Ils avaient rejoint les troupes envoyées par le roi Odilon il y a deux semaines et celles des les elfes blancs trois jours auparavant. Leur souveraine avait tenu à venir en personne.

« Je ne fais pas cela pour toi », avait-elle déclaré à Arthur d'un ton sec, « mais pour le bien de mon peuple ».

Le jeune homme ne s'en était nullement formalisé. Peu lui importait les motivations. Seul le résultat comptait.

Les retrouvailles entre le Prince Noir et son ancienne cousine avait été un peu froides. Puis les deux elfes avaient recommencé à se disputer sur tout et sur rien, comme à leur habitude. Arthur avait l'impression d'être revenu au bon vieux temps. Mis à part le fait qu'ils étaient en train de conquérir tranquillement le monde.

Arthur se retourna pour jeter un regard anxieux à Charlotte qui se trouvait quelques mètres derrière lui, étroitement surveillée par deux elfes. La jeune fille l'ignora. Elle semblait avoir adopté cette stratégie depuis qu'il l'avait reprise à ses côtés.

« Je finirai bien par me réconcilier avec elle », songea Arthur avec confiance.

Il aurait préféré laisser Charlotte à l'abri quelque part. Il n'était pas prudent de la faire voyager dans son état. Mais il avait eu peur de la perdre à nouveau. Elle était tout à fait capable de s'évader à nouveau. Mieux valait la garder sous les yeux. Il tenait trop à elle. Et n'aimait pas cela. Il était dangereux d'attacher trop d'importance à qui que ce soit. On ne pouvait jamais compter réellement que sur soi-même.

De mémoire d'elfes, une telle quantité de guerriers n'avait pas été réunie depuis l'arrivée des hommes. A cette époque, ils n'étaient pas parvenus à vaincre les envahisseurs. Mais ils disposaient à présent d'un écrasant avantage lié à leur armement. Tous avaient été équipés d'armes à feu dernier cri achetées sur Terre. Les elfes apprenaient vite. Malgré leur répugnance primitive à utiliser de tels outils contraire à leurs traditions, ils avaient fini par accepter de les manier.

Pour couronner le tout, plusieurs hélicoptères survolaient l'avancée des troupes.

Les quelques humains qui avaient tenté de s'opposer à leur passage avec leurs épées et leurs lances archaïques avaient été balayés en un instant. Arthur ne savait même pas s'il devait considérer cela comme de la bravoure ou de la stupidité. Sans doute un subtile mélange des deux ? Ils se faisaient tuer sans même pouvoir avoir une chance d'utiliser leurs armes.

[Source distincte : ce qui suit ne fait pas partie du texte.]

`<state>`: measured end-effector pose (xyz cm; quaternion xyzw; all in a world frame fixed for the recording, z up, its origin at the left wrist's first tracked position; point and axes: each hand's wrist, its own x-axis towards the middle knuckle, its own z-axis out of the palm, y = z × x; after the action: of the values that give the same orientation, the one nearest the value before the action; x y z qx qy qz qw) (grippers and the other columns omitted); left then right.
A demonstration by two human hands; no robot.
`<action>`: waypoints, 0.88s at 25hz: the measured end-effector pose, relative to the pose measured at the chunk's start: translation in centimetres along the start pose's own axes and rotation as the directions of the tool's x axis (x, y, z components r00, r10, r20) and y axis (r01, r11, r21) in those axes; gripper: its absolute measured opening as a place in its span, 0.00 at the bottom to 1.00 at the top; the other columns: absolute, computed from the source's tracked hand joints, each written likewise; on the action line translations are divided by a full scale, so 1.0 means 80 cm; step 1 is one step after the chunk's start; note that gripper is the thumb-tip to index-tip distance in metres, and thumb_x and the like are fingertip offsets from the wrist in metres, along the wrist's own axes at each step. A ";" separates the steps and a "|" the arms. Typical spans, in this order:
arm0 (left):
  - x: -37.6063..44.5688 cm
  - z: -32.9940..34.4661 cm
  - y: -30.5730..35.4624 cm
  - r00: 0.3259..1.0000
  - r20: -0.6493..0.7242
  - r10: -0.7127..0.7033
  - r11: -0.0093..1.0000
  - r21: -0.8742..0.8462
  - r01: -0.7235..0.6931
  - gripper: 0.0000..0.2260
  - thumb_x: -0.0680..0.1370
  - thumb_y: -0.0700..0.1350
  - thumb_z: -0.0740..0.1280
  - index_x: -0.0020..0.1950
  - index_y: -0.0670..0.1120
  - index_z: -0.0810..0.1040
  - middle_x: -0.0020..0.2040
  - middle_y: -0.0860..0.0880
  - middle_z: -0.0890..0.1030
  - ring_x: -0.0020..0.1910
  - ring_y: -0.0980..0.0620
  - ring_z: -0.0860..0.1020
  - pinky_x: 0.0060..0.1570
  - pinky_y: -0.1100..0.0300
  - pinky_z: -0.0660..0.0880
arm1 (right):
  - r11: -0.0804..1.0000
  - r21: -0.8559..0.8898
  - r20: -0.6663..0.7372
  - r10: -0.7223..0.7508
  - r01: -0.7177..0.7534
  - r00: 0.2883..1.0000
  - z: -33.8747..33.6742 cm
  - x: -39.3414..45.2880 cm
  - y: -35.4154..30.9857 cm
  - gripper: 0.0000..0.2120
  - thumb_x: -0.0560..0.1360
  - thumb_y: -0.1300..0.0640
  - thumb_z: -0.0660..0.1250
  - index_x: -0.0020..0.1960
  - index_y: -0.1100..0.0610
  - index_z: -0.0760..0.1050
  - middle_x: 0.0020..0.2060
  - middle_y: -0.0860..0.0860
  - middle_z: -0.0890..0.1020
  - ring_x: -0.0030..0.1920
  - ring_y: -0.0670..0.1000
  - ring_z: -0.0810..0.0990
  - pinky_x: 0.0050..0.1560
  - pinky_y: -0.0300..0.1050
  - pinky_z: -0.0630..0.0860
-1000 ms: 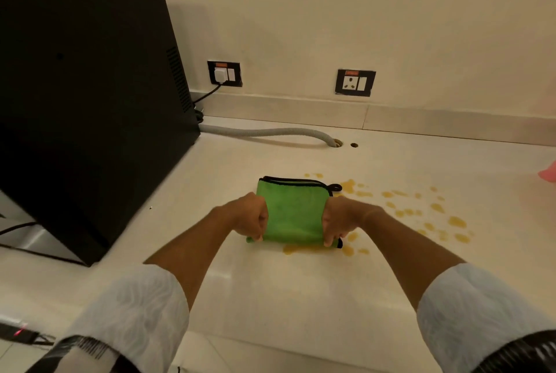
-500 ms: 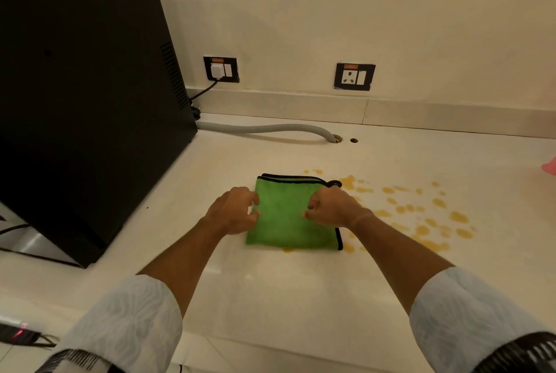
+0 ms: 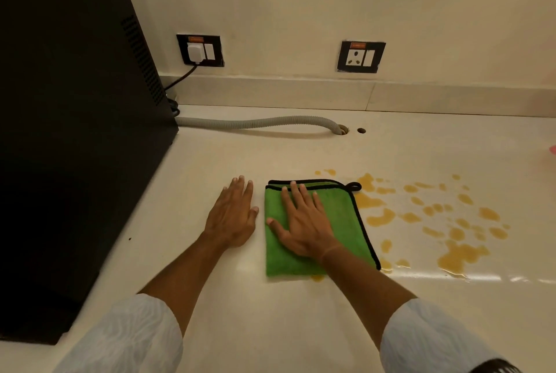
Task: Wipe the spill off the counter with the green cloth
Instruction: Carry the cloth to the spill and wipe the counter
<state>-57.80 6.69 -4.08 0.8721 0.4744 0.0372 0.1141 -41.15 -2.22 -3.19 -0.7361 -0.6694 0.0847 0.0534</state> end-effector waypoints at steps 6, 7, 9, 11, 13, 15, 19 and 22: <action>0.020 0.012 0.000 0.998 0.008 0.059 0.998 0.037 -0.059 0.30 0.81 0.57 0.47 0.79 0.46 0.42 0.80 0.44 0.42 0.79 0.49 0.41 0.76 0.52 0.38 | 0.974 0.005 -0.070 0.227 -0.228 0.971 0.005 0.038 0.020 0.43 0.74 0.29 0.37 0.80 0.55 0.40 0.80 0.57 0.43 0.79 0.55 0.39 0.78 0.58 0.40; 0.021 0.014 -0.001 0.998 -0.001 0.059 0.997 0.046 -0.059 0.31 0.80 0.57 0.46 0.79 0.46 0.42 0.80 0.44 0.42 0.79 0.49 0.40 0.77 0.52 0.38 | 0.965 0.004 -0.075 0.260 -0.261 0.963 0.003 0.048 0.025 0.44 0.73 0.28 0.38 0.80 0.55 0.40 0.80 0.57 0.43 0.79 0.56 0.39 0.78 0.58 0.40; 0.020 0.019 -0.002 0.998 -0.011 0.061 0.997 0.055 -0.060 0.31 0.79 0.59 0.45 0.79 0.47 0.41 0.80 0.45 0.41 0.79 0.50 0.40 0.77 0.51 0.38 | 0.948 0.010 -0.086 0.317 -0.318 0.944 0.000 0.068 0.033 0.45 0.72 0.27 0.40 0.80 0.54 0.41 0.80 0.59 0.43 0.79 0.57 0.40 0.78 0.59 0.41; 0.020 0.022 -0.003 0.998 -0.025 0.057 0.997 0.055 -0.055 0.32 0.78 0.60 0.43 0.79 0.47 0.41 0.80 0.45 0.42 0.79 0.50 0.40 0.77 0.51 0.39 | 0.939 -0.002 -0.080 0.343 -0.344 0.936 -0.001 0.086 0.039 0.46 0.71 0.26 0.41 0.80 0.54 0.42 0.80 0.60 0.45 0.79 0.58 0.42 0.77 0.60 0.42; 0.022 0.023 -0.003 0.997 -0.045 0.058 0.997 0.061 -0.056 0.32 0.77 0.60 0.42 0.79 0.47 0.42 0.80 0.45 0.42 0.79 0.50 0.40 0.77 0.51 0.40 | 0.947 -0.035 -0.060 0.316 -0.319 0.947 -0.003 0.096 0.043 0.46 0.72 0.26 0.41 0.80 0.54 0.43 0.80 0.60 0.47 0.79 0.59 0.43 0.77 0.61 0.42; 0.021 0.023 -0.002 0.997 -0.043 0.057 0.996 0.066 -0.054 0.32 0.78 0.60 0.43 0.79 0.48 0.43 0.81 0.45 0.43 0.79 0.50 0.41 0.77 0.51 0.41 | 0.967 -0.072 -0.038 0.241 -0.243 0.970 -0.006 0.090 0.043 0.45 0.73 0.27 0.40 0.80 0.54 0.43 0.80 0.60 0.47 0.79 0.58 0.44 0.78 0.60 0.42; 0.020 0.016 -0.001 0.998 -0.028 0.059 0.997 0.059 -0.057 0.31 0.80 0.58 0.47 0.79 0.47 0.44 0.81 0.46 0.45 0.79 0.51 0.43 0.77 0.52 0.41 | 0.996 -0.080 0.004 -0.025 0.025 1.000 -0.008 0.035 0.043 0.43 0.74 0.28 0.39 0.80 0.52 0.41 0.80 0.58 0.47 0.80 0.55 0.43 0.78 0.58 0.43; 0.020 0.012 0.001 0.998 -0.015 0.053 0.998 0.047 -0.052 0.30 0.81 0.57 0.49 0.79 0.47 0.45 0.81 0.46 0.45 0.79 0.51 0.43 0.77 0.53 0.41 | 0.992 -0.086 0.010 -0.087 0.088 0.996 -0.003 -0.007 0.061 0.42 0.74 0.28 0.39 0.80 0.51 0.41 0.80 0.56 0.46 0.79 0.53 0.41 0.78 0.56 0.42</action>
<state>-56.71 7.80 -5.06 0.8864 0.4529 0.0363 0.0888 -36.40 -3.25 -3.85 -0.7075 -0.7041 0.0556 0.0229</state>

Tous les autres villageois s'enfuyaient avec des cris d'effroi à leur vue. Les elfes les laissaient partir. Arthur avait interdit le pillage. Il ne voulait pas perdre de temps.

Les murailles de Tolone, la capitale du royaume, commencèrent à être visibles quelques heures plus tard.

- Notre but est presque atteint, commenta Arthur à Tassilon. Dans quelques heures, nous pénétrerons dans le palais royal. Je pourrais enfin me venger du roi et de mon emprisonnement.

- La dernière fois que nous sommes sortis d'ici, nous étions cachés dans des caisses à légumes, s'amusa le Prince Noir. Notre entrée d'aujourd'hui sera plus impressionnante.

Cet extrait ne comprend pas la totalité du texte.